How to Manage Kubernetes Resource Limits
In this post I will show you the usage of the Kubernetes limits and requests.
Kubernetes schedule and orchestrate containers on the underlying shared set of physical resources. By default, a pod in Kubernetes will run with no limits on CPU and memory in a namespace. However, this can create several problems related to resources. So there is no control of how much resources each pod can use. Some a hungry container can eat the resources from other container on the node.
Resource types
CPU and memory are each a resource type. Every resource type has a base unit. CPU represents compute processing and is specified in units of CPU cores. 1 physical CPU core, or 1 virtual core, depending on whether the node is a physical host or a virtual machine running inside a physical machine. You can use a fraction of a cpu by setting to 0.5
For CPU resource units, the quantity expression 0.1 is equivalent to the expression 100m, which can be read as “one hundred millicpu”.

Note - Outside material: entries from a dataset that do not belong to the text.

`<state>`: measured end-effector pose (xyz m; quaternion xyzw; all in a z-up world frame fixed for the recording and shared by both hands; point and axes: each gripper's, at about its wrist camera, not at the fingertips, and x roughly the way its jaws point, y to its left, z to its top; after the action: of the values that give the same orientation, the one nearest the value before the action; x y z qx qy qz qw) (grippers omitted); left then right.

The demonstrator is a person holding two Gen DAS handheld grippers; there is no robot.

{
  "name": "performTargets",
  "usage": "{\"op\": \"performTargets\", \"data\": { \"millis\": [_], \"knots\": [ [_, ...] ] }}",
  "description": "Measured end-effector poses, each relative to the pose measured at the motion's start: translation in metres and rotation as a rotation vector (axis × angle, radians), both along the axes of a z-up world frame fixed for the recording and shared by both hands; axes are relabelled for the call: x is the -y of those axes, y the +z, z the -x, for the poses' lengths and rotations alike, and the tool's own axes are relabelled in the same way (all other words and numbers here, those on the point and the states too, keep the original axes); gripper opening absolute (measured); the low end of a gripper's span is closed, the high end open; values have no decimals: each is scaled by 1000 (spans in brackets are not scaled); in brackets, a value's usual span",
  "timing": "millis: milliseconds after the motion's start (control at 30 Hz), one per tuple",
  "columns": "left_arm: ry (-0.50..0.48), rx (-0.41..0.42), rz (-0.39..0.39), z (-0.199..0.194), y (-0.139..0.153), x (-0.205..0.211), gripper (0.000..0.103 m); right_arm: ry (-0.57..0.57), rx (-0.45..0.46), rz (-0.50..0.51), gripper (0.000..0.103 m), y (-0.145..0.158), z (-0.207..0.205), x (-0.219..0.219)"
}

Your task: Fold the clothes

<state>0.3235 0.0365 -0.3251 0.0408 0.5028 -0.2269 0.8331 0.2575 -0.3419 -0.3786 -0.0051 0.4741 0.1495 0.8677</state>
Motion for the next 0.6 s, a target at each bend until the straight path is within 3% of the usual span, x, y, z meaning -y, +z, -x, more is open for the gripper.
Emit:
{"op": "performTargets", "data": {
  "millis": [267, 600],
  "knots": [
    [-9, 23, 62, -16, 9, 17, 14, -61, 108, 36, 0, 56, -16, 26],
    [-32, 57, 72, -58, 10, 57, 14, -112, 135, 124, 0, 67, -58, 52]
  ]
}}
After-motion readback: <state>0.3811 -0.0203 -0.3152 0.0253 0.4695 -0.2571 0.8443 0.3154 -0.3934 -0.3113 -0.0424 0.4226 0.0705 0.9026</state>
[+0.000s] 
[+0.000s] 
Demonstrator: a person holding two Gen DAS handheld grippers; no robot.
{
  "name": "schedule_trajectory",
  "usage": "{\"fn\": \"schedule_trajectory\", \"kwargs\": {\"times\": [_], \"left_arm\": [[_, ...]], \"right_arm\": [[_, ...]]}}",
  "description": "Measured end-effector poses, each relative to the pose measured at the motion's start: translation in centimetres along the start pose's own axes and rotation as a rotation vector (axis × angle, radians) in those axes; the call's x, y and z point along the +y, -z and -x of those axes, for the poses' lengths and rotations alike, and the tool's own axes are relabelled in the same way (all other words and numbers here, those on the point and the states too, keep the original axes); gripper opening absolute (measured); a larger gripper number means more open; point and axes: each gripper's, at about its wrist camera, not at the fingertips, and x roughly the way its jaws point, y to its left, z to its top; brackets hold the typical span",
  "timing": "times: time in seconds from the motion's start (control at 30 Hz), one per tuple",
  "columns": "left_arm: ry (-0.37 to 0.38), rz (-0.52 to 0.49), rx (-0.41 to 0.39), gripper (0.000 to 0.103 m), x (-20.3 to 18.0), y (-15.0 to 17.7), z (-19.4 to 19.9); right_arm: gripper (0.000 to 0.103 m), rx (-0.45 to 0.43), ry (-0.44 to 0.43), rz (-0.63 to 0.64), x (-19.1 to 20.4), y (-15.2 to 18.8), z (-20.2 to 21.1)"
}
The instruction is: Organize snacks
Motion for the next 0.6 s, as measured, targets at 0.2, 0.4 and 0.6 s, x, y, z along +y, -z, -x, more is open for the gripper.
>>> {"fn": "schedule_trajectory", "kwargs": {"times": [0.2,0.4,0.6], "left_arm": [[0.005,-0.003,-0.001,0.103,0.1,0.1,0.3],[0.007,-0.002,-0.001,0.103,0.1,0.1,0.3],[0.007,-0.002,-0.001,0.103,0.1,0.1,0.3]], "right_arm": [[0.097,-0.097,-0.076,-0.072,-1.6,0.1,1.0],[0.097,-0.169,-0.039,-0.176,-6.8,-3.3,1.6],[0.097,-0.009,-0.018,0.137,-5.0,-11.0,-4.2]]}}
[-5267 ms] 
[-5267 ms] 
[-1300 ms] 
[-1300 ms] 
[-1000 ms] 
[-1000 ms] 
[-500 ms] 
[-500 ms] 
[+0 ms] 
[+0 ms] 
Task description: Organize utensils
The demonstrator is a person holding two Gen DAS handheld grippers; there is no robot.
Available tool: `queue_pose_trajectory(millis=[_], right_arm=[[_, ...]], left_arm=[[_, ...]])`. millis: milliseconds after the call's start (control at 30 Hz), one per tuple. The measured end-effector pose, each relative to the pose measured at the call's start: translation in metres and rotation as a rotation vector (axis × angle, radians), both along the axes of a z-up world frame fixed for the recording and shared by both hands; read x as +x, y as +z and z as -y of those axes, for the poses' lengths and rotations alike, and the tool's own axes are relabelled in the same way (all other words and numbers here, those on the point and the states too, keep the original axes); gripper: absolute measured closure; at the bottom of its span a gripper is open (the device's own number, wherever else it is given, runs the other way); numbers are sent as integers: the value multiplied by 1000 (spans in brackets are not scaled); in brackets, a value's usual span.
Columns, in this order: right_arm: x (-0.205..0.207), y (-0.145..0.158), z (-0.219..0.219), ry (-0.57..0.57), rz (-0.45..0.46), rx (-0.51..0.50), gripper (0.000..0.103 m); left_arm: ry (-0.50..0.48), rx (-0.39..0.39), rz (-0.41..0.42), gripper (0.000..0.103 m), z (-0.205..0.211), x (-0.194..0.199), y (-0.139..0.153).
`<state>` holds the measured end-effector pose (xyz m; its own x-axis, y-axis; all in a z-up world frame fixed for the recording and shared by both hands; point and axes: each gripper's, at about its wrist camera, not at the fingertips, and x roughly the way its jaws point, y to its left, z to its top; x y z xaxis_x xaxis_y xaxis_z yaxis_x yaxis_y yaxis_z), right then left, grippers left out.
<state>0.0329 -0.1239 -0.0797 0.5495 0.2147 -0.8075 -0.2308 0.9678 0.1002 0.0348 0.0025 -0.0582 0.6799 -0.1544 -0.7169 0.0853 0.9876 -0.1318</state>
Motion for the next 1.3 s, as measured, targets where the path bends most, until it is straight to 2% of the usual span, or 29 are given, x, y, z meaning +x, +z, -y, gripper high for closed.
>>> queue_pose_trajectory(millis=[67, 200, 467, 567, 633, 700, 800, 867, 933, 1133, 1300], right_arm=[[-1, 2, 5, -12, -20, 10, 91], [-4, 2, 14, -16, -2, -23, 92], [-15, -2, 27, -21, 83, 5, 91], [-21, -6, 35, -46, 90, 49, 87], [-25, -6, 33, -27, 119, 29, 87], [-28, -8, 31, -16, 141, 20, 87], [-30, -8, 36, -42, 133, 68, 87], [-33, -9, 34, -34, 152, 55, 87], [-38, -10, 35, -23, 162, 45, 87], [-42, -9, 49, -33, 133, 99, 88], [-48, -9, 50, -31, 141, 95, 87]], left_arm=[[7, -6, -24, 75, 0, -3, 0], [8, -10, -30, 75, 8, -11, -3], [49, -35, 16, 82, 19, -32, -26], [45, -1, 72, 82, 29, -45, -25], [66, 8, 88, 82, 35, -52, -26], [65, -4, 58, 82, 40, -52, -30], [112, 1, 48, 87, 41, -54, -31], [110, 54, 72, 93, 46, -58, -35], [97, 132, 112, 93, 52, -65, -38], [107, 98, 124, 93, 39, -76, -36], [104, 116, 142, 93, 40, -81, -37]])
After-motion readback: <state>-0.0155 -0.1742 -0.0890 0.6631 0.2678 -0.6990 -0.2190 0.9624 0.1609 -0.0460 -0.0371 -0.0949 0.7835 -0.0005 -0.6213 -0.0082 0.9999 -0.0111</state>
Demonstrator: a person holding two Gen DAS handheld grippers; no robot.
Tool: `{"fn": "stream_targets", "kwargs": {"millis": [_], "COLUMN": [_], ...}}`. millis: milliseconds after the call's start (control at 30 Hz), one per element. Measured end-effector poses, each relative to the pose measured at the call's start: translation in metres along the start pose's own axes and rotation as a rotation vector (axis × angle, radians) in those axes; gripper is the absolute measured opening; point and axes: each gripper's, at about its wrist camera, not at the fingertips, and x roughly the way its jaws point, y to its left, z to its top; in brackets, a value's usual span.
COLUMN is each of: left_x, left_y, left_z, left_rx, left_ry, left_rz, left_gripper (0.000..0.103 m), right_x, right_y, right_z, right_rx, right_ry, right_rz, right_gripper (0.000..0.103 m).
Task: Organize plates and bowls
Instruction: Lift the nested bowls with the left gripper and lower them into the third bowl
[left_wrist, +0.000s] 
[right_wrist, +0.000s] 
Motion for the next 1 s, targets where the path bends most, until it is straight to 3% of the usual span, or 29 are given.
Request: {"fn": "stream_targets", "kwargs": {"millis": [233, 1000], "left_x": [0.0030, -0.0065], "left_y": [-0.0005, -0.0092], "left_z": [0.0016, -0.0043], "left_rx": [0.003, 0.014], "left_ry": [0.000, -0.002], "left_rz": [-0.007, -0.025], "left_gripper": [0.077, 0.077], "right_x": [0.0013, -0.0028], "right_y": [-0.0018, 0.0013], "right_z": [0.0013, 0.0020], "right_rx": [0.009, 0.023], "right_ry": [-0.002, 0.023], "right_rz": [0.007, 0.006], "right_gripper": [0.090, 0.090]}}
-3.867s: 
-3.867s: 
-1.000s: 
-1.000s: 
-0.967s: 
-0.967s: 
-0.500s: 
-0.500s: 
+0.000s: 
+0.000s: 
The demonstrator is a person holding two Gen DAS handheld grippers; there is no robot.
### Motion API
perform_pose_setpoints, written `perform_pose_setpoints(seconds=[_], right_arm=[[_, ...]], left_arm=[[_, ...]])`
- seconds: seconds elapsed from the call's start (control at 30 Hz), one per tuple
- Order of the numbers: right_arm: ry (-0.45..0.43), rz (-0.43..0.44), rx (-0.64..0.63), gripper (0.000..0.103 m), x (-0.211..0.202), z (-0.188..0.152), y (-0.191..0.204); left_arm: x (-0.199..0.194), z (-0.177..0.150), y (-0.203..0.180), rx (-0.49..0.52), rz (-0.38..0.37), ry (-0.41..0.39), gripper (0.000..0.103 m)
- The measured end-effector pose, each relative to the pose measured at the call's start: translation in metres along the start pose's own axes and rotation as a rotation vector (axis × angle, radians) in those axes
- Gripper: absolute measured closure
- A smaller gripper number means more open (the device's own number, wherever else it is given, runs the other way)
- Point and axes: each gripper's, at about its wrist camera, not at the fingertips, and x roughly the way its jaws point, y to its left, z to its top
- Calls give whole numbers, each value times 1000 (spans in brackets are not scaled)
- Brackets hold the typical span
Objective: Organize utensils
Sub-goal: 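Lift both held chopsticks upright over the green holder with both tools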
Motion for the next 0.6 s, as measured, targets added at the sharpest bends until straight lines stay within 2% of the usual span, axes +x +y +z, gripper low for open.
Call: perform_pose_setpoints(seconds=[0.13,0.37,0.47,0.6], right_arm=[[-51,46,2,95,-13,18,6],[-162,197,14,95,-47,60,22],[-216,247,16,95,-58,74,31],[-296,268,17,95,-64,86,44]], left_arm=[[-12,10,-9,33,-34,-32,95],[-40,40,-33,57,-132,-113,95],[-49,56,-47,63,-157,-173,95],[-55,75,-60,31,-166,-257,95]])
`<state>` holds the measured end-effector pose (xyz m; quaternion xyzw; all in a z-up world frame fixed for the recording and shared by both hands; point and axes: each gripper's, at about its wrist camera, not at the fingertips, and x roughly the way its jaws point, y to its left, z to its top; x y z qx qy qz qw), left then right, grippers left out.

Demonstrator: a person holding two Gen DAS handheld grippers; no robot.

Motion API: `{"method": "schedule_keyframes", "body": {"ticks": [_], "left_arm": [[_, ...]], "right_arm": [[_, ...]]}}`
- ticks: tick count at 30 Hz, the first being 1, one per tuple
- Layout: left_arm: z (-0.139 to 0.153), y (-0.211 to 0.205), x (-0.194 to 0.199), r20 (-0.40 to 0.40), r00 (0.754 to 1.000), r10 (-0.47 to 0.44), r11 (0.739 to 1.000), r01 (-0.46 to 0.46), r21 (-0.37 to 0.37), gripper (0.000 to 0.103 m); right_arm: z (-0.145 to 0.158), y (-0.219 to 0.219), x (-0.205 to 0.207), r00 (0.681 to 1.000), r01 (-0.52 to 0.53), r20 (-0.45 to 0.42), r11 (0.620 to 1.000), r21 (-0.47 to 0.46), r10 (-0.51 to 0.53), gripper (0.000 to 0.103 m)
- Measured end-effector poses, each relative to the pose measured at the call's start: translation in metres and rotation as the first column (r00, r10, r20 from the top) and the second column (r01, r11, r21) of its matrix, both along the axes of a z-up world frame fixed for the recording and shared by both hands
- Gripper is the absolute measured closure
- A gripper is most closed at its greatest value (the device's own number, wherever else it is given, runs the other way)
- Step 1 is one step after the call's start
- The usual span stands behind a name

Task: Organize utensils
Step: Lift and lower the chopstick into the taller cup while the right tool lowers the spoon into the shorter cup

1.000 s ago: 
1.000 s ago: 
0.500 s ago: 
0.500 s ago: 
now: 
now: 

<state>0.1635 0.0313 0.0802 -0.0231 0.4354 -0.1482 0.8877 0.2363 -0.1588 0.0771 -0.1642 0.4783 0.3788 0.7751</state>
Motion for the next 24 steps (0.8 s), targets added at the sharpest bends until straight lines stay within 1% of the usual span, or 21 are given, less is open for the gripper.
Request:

The other common resource is memory. Memory is specified in units of bytes. You can express memory as a plain integer or as a fixed-point number using one of these quantity suffixes: E, P, T, G, M, k or Ei, Pi, Ti, Gi, Mi, Ki. For example, the following represent roughly the same value:
128974848, 129e6, 129M, 128974848000m, 123Mi
Understanding Requests
A request is the amount of resources that the system will guarantee for the container. Kubernetes will use this value to decide on which node to place the pod. In the case that request is not set for a container, the defaults is the same as the resource limit. The Kubelet reserves the requested amount of system resource. That means no mather the container use the requested resource or not other containers can not use that reserved resources.
Understanding Limits
A limit is the maximum amount of resources that Kubernetes will allow the container to use. For example: when a process in the container tries to consume more than the allowed amount of memory, the system kernel terminates the process that attempted the allocation, with an out of memory (OOM) error. If limit is not set, then the default is to set 0 (unbounded).
Examples
Below is an example of a pod configuration file with requests and limits set for CPU and memory of two containers in a pod.
apiVersion: v1
kind: Pod
metadata:
name: demo
spec:
containers:
- name: demo1
image: nginx
resources:
requests:
memory: "16Mi"
cpu: "100m"
limits:
memory: "32Mi"
cpu: "200m"
- name: demo2
image: mysql
resources:
requests:
memory: "64Mi"
cpu: "200m"
limits:
memory: "128Mi"
cpu: "400m"
Run the following command to inspect the resources used by the pod:
$ kubectl top pods
NAME CPU(cores) MEMORY(bytes)
demo 201m 27Mi
You can do a similar test for nodes or namespaces:
$ kubectl top node
NAME CPU(cores) CPU% MEMORY(bytes) MEMORY%
k8s-m101 1338m 66% 3586Mi 45%
k8s-w102 2488m 31% 18918Mi 58%
Yo can use a handy tool called kube-capacity
that provides an overview of the resource requests, limits, and utilization in a Kubernetes cluster:
kubectl krew install resource-capacity
$ kube-capacity
NODE CPU REQUESTS CPU LIMITS MEMORY REQUESTS MEMORY LIMITS
* 560m (28%) 130m (7%) 572Mi (9%) 770Mi (13%)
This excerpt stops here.